▸ **THE PROBLEM**
Only the lines from the one containing "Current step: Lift" through the last line below belong in your copy; transcribe them exactly and omit any pictures.

▸ **SUPPLIED DATA**

——————————

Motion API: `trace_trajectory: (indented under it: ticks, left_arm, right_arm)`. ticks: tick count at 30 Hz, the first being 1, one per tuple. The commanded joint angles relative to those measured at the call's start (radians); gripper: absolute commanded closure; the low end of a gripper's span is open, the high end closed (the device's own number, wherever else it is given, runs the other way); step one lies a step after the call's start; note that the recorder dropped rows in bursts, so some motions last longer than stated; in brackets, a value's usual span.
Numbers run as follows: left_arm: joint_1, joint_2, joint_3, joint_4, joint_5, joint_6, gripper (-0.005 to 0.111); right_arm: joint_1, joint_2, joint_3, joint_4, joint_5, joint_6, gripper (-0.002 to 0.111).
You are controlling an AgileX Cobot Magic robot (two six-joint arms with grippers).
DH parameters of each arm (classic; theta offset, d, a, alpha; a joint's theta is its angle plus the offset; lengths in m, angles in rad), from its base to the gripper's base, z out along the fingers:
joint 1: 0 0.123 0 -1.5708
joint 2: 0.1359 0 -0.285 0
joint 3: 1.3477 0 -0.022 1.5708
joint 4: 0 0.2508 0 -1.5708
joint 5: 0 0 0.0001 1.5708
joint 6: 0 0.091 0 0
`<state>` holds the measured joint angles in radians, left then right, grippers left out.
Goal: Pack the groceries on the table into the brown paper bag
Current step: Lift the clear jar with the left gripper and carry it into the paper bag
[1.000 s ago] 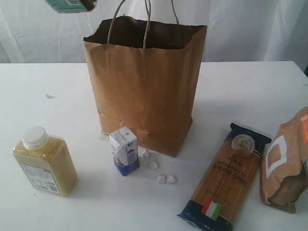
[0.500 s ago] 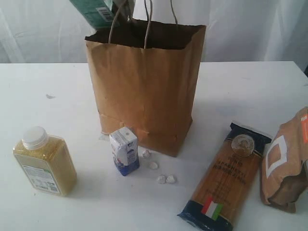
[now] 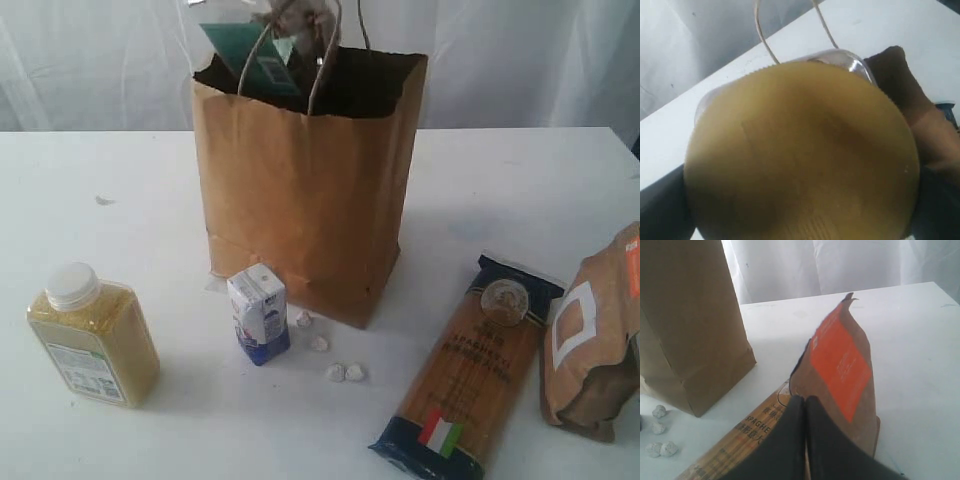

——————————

▸ **EXPECTED OUTPUT**
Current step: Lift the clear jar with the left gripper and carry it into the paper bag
[1.000 s ago] 
[0.500 s ago] 
[now] 

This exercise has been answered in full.